**Exercise brief:**
Write out only the opening lines of the entries, through the line with "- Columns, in".

**Record excerpts:**
□ □ □

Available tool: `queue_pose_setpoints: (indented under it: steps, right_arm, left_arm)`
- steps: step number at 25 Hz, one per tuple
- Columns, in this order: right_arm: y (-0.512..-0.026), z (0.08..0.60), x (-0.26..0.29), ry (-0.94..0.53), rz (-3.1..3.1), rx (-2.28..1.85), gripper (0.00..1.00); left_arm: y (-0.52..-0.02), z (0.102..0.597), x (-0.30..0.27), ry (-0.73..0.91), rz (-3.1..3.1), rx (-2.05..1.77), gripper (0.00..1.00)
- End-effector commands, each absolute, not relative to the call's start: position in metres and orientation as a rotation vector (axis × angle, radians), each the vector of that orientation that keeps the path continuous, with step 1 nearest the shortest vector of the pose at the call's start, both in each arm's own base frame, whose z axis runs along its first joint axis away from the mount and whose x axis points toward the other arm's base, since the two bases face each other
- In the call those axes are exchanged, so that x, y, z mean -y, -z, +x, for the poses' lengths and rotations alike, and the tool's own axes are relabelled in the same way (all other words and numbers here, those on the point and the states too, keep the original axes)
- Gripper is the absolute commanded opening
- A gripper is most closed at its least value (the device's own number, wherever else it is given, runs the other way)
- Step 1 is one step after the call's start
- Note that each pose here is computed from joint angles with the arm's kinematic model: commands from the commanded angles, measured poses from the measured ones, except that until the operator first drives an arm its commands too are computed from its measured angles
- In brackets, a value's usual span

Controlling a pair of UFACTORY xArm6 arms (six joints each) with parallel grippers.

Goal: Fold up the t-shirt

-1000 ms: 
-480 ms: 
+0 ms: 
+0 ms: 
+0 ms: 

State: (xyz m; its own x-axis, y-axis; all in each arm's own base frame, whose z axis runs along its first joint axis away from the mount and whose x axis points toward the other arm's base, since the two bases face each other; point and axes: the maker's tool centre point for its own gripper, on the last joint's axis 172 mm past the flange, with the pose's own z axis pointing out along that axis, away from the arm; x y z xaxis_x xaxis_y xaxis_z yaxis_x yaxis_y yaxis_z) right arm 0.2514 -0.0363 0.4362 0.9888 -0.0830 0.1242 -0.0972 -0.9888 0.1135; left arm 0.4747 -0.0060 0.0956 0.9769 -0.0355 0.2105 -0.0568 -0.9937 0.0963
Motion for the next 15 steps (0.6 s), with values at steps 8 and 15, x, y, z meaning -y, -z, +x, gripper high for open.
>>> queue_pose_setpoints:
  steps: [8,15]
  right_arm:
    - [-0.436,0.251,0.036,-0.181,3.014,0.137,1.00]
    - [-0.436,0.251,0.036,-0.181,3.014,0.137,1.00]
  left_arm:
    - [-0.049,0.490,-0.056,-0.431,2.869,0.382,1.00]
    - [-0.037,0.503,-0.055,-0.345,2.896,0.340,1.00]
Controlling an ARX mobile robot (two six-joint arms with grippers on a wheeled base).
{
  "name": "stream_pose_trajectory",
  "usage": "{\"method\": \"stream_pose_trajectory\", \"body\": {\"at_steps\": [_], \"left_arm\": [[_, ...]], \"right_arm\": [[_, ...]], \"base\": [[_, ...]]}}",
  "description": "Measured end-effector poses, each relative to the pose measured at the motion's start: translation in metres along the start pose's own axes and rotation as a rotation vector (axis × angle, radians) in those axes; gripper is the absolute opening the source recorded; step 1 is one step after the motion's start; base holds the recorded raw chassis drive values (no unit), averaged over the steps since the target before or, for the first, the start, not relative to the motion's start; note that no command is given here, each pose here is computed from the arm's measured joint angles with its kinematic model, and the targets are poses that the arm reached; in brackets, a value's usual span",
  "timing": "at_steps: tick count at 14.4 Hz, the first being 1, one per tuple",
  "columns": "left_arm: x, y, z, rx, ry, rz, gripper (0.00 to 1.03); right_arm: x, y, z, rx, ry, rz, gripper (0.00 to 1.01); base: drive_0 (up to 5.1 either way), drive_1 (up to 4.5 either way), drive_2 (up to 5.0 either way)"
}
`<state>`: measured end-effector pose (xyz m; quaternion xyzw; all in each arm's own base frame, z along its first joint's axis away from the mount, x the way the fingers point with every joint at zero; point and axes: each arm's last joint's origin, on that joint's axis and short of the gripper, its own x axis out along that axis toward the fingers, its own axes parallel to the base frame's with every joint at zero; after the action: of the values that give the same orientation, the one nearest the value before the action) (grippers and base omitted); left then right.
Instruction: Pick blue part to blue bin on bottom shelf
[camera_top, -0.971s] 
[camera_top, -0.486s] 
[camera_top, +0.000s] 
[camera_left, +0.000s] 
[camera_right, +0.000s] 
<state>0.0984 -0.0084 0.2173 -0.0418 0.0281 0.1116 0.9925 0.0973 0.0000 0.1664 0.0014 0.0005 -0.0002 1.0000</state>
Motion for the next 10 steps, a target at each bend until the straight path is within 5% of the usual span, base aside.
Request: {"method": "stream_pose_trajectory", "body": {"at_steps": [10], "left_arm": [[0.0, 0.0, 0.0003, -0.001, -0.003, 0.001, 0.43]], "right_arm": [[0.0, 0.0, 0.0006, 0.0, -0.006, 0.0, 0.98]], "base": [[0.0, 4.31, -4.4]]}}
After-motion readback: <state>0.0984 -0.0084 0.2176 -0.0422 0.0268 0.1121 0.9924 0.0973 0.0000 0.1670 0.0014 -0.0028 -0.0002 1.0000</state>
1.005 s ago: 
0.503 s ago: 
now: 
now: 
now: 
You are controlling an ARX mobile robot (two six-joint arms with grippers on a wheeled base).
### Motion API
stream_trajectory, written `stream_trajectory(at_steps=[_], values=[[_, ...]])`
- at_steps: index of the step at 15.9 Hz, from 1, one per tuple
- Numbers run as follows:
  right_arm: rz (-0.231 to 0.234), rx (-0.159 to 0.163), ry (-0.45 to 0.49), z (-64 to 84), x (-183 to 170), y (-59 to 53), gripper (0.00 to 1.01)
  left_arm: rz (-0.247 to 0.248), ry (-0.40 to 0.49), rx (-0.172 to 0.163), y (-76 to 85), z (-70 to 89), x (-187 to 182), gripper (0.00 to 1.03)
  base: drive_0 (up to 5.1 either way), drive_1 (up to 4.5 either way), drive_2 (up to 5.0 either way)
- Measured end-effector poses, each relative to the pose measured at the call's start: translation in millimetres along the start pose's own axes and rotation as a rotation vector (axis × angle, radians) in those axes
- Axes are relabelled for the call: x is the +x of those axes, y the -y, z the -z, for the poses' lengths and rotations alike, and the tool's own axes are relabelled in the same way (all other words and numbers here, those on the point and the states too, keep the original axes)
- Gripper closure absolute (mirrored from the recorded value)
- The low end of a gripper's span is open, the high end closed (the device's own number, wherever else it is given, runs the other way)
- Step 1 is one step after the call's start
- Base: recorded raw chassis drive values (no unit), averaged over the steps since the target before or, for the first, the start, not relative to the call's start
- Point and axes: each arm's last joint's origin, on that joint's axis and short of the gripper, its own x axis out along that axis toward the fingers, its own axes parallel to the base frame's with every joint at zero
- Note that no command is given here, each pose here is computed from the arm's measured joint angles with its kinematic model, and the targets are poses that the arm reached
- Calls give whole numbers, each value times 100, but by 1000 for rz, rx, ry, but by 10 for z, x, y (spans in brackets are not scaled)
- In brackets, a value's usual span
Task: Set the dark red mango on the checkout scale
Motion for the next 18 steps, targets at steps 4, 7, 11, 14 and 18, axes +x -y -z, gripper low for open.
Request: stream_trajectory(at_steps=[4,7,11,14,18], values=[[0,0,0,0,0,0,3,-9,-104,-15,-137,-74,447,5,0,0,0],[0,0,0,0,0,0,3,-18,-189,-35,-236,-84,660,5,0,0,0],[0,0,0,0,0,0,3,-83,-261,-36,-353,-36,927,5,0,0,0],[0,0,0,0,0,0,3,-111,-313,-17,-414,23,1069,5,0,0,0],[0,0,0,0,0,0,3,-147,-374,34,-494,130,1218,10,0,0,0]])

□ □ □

**Task result:**
Available tool: `queue_pose_setpoints: (indented under it: steps, right_arm, left_arm)`
- steps: step number at 25 Hz, one per tuple
- Columns, in this order: right_arm: y (-0.512..-0.026), z (0.08..0.60), x (-0.26..0.29), ry (-0.94..0.53), rz (-3.1..3.1), rx (-2.28..1.85), gripper (0.00..1.00); left_arm: y (-0.52..-0.02), z (0.102..0.597), x (-0.30..0.27), ry (-0.73..0.91), rz (-3.1..3.1), rx (-2.05..1.77), gripper (0.00..1.00)

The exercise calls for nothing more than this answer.